Remembered today for his unyielding commitment to conservation, U.S. Senator Gaylord Nelson of Wisconsin championed these remote, forested islands becoming part of the National Park System. His hope was to protect their undeveloped shorelines, red sandstone cliffs, windswept beaches, and protected anchorages for public use and from overdevelopment.

The Apostle Islands joined an impressive list of unique and well-loved places set aside, beginning in 1872, for protection, public enjoyment, or scientific interest. However, a unified system to manage and protect these places did not actually come about until 1916. So today, in 2016, we celebrate one hundred years of the National Park Service and reflect on how it has evolved and adapted to new challenges and expectations—including those at the Apostle Islands—as our nation has grown and changed.

The sandstone bedrock of the Apostle Islands is a billion years old, but the islands themselves have only existed since the retreat of the last glaciers. The renowned Apostle Islands sea caves formed in the striated Devils Island Formation from relentless wave action, freezing, and thawing over only the last 10,000 years/Jim Sorbie, Flickr.com by CC 2.0

John Muir, Wisconsin, and the Birth of the National Park Service

Wisconsin’s ties to the National Park System go back much further than the 1970 Apostle Islands designation as a National Lakeshore. John Muir, who migrated from Scotland to Wisconsin as a young man in 1849, is often called the “Father of the National Park System.” Wandering in the woods and streams near his family farm in Marquette County, this adopted son of Wisconsin developed a passion for nature. Muir records his zeal for the Wisconsin landscape in a 1913 memoir, The Story of My Boyhood and Youth:

This sudden plash into pure wildness—baptism in Nature’s warm heart—how utterly happy it made us! Nature streaming into us, wooingly teaching her wonderful glowing lessons, so unlike the dismal grammar ashes and cinders so long thrashed into us. Here without knowing it we still were at school; every wild lesson a love lesson, not whipped but charmed into us. Oh, that glorious Wisconsin wilderness!

Moving west in his early 30s, Muir spent most of his adult life in California. He wrote frequently in the popular press about American wilderness and advocated for the federal protection of wild lands with special scenic and educational values. He was directly involved in promoting the establishment of Yosemite, Sequoia, Mt. Rainier, Petrified Forest, and the Grand Canyon as protected areas. Many suggest that in 1903 when Muir and President Theodore Roosevelt camped together briefly in Yosemite, Muir convinced the president the federal government (rather than individual states) could best protect the nation’s exceptional forests and sublime landscapes from those who would exploit and destroy them.

At the time Muir and Roosevelt met there were only eight national parks designated by Congress and protected through a variety of arrangements under the Department of Interior.

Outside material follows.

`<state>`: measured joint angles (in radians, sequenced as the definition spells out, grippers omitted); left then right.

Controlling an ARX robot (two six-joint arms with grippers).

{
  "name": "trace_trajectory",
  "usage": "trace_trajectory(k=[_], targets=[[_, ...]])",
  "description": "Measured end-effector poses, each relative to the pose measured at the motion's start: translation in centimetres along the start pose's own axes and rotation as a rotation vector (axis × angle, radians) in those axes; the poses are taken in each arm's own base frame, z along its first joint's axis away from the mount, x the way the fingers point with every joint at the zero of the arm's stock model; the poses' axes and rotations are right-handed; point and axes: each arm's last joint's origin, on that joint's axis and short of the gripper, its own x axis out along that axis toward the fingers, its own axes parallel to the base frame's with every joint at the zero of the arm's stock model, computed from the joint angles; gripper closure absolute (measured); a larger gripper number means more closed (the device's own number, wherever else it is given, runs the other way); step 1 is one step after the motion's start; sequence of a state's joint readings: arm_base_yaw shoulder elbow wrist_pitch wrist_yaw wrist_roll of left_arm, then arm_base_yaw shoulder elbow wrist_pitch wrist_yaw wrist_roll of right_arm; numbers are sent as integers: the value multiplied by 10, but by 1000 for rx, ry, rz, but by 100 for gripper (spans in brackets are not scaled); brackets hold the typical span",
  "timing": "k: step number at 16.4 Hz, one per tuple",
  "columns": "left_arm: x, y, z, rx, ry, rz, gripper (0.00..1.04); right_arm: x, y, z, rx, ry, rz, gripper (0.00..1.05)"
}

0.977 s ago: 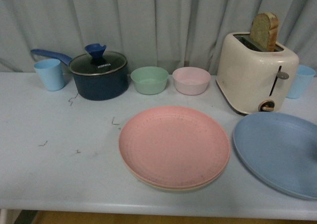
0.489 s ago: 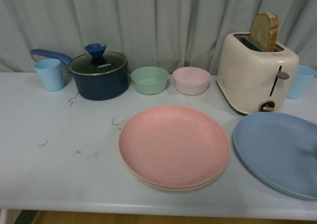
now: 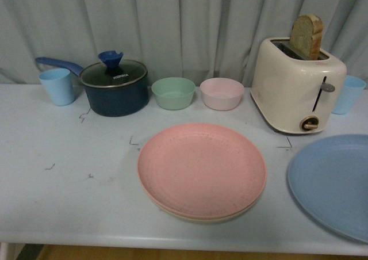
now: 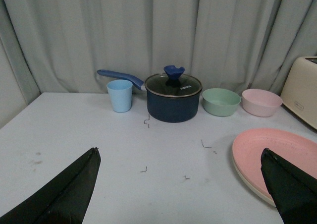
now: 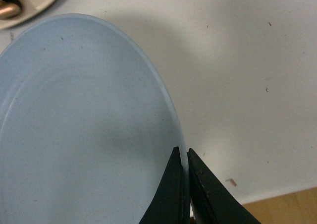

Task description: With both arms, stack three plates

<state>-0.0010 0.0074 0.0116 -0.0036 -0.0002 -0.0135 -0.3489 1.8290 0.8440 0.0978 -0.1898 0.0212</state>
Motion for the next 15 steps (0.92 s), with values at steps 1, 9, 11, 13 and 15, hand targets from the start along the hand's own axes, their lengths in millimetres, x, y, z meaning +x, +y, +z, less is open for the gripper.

The Apostle Islands National Lakeshore consists of 21 islands, a twelve-mile long mainland strip, and adjacent Lake Superior waters stretching ¼ mile from the land. In 2014 Congress added the Ashland Harbor Breakwater Light to the park. Visitors can hike, paddle, sail, or cruise to experience these jewels of Lake Superior. The nine historic Light Towers, the most of any U.S. national park, shine over water and wilderness alike.

Yellowstone, the world’s first national park, was “set apart” by law in 1872 “as a public park or pleasuring-ground for the benefit and enjoyment of the people.” Congress gave the Secretary of the Interior responsibility for “the preservation, from injury or spoliation, of all timber, mineral deposits, natural curiosities, or wonders within [Yellowstone], and their retention in their natural condition.”

The authorities were similar for most of the other new national parks. In some cases, such as at Wind Cave National Park, the Secretary was directed to issue regulations necessary for the care and management of the park without further sideboards. But the Department of the Interior was provided little or no funding for field staff, and the new national parks were protected in name only during the early years.

U.S. Army troops, in fact, were assigned to protect Yellowstone in 1886 and provide some order, and soon the Cavalry were assigned to three of the other early parks as well. It’s been said that the Army “saved the national parks,” as they apprehended poachers and livestock grazers, fought forest fires, and even began the first naturalist programs.

In 1916, two years after Muir’s death, the Progressive-era Congress passed—and President Woodrow Wilson signed—the National Park Service Organic Act, which created a new federal bureau to manage the growing number of national parks. The law gave the agency a lyrical mission “to conserve the scenery and the natural and historic objects [of the parks] and the wild life therein and to provide for the enjoyment of the same in such manner and by such means as will leave them unimpaired for the enjoyment of future generations.” Reading this even today evokes the majesty of Yosemite, the beauty of the Grand Canyon, and the mystery of Mesa Verde. And, for those who know, the tranquility of the Apostle Islands of northern Wisconsin.

Stephen Mather, the first director of the fledgling National Park Service, was an astute marketer who recognized that the parks needed public support to be successful. Mather aligned the National Park Service with the railroads and the nascent auto associations to promote the parks as travel destinations, and he personally bankrolled publicists to lobby Congress for support and to generate enthusiasm in the popular press. He and Horace Albright, Mather’s deputy and later his successor as Director, both saw the benefit of extending the National Park System to the East, closer to the majority of the population—and to the elected leaders who controlled their budget. They oversaw the establishment of Great Smoky Mountains National Park in Tennessee and North Carolina, and Shenandoah National Park in Virginia, just 90 miles west of the nation’s capital.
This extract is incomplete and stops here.